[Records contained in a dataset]
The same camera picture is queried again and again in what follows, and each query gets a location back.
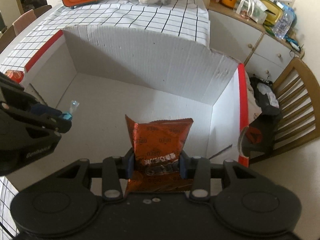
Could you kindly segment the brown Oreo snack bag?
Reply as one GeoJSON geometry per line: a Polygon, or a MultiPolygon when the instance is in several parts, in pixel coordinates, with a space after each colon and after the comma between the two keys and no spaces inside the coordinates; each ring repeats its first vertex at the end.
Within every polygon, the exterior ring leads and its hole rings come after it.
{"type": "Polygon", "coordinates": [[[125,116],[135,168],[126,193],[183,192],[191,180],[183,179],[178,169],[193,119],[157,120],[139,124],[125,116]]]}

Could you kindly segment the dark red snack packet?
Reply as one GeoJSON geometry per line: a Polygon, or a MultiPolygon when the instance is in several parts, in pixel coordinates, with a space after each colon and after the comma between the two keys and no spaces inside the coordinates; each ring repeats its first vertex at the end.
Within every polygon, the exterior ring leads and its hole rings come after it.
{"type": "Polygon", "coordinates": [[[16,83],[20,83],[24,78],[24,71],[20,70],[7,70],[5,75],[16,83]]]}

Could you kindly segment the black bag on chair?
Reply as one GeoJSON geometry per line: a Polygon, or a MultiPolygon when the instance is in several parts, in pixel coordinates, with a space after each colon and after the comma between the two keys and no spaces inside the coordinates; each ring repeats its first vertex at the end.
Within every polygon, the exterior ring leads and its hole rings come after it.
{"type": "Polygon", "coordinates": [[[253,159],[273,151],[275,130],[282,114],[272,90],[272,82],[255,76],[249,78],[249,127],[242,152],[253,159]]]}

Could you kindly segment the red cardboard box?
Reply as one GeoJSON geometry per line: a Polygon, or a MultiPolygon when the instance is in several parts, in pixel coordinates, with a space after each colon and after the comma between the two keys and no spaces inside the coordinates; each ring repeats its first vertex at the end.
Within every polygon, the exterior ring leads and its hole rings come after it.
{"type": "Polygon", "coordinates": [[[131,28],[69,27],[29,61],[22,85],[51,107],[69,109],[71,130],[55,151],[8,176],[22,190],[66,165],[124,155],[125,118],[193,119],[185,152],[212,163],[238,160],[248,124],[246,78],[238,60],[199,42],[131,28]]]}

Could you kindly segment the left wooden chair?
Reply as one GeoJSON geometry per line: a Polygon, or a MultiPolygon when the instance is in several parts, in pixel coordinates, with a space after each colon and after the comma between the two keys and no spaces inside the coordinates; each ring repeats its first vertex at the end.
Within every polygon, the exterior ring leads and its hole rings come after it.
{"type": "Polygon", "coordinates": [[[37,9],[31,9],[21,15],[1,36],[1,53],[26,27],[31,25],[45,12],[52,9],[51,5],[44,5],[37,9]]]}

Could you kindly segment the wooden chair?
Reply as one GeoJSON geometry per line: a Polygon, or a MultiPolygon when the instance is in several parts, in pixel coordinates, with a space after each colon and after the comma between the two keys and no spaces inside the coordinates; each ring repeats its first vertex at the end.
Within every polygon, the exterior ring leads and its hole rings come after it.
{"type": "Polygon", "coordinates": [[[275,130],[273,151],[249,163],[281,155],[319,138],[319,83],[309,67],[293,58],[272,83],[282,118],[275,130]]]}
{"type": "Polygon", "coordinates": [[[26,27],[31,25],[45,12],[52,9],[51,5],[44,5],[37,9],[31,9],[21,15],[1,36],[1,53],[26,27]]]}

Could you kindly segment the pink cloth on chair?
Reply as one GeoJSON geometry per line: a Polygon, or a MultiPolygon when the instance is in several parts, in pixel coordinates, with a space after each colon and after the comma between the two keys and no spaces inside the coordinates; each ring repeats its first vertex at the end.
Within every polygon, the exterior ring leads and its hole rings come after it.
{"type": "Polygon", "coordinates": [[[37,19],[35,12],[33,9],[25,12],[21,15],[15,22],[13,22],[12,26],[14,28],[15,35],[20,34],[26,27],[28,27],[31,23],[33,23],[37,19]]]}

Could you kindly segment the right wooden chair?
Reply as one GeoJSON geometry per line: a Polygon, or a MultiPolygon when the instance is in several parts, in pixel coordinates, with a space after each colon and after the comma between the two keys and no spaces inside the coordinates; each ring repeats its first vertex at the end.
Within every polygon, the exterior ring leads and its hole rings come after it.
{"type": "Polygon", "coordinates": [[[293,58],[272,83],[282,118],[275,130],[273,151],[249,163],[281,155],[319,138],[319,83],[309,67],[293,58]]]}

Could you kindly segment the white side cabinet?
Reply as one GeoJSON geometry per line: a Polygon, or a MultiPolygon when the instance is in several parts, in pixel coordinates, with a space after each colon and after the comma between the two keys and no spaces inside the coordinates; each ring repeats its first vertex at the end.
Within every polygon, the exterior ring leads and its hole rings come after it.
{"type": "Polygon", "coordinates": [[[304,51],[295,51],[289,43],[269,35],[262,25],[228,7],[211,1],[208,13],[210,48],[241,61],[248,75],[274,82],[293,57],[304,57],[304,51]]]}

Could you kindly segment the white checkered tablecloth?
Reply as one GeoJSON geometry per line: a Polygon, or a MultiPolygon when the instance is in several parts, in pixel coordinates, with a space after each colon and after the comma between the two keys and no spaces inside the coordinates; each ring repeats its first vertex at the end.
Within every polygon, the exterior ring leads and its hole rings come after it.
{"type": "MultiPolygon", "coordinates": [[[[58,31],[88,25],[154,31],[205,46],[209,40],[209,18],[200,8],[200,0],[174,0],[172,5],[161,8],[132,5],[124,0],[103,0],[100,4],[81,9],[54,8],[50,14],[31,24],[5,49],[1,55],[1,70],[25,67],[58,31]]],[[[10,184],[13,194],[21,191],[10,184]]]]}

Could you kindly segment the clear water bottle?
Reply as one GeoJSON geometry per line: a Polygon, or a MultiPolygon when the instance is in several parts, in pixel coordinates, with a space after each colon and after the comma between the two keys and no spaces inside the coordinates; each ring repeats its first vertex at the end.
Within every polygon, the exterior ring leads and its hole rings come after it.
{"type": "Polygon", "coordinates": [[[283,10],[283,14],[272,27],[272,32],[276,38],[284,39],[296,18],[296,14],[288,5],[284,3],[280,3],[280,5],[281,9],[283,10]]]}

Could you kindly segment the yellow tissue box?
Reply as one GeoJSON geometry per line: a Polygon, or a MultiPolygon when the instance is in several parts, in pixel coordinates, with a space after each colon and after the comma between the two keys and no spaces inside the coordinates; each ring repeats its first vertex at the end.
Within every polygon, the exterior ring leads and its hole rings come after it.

> _TASK BRIEF_: Only one stretch of the records above is wanted: the lines between the one holding "Could you kindly segment the white checkered" and the one holding "Could you kindly segment the yellow", inclusive, reproduced exactly.

> _OUTPUT BELOW_:
Could you kindly segment the white checkered tablecloth?
Reply as one GeoJSON geometry per line: a Polygon, or a MultiPolygon when the instance is in several parts, in pixel coordinates, with a space after each colon and after the comma between the two keys and no spaces inside the coordinates; each ring repeats its first vertex at the end.
Within every polygon, the exterior ring leads and its hole rings come after it.
{"type": "MultiPolygon", "coordinates": [[[[58,31],[88,25],[154,31],[205,46],[209,40],[209,18],[200,8],[200,0],[174,0],[172,5],[161,8],[132,5],[124,0],[103,0],[100,4],[81,9],[54,8],[50,14],[31,24],[5,49],[1,55],[1,70],[25,67],[58,31]]],[[[10,184],[13,194],[21,191],[10,184]]]]}

Could you kindly segment the clear water bottle?
Reply as one GeoJSON geometry per line: a Polygon, or a MultiPolygon when the instance is in several parts, in pixel coordinates, with a space after each colon and after the comma between the two keys and no spaces inside the coordinates; each ring repeats its first vertex at the end.
Within every polygon, the exterior ring leads and its hole rings come after it.
{"type": "Polygon", "coordinates": [[[283,10],[283,14],[272,27],[272,32],[276,38],[284,39],[296,18],[296,14],[288,5],[284,3],[280,3],[280,5],[281,9],[283,10]]]}

Could you kindly segment the yellow tissue box?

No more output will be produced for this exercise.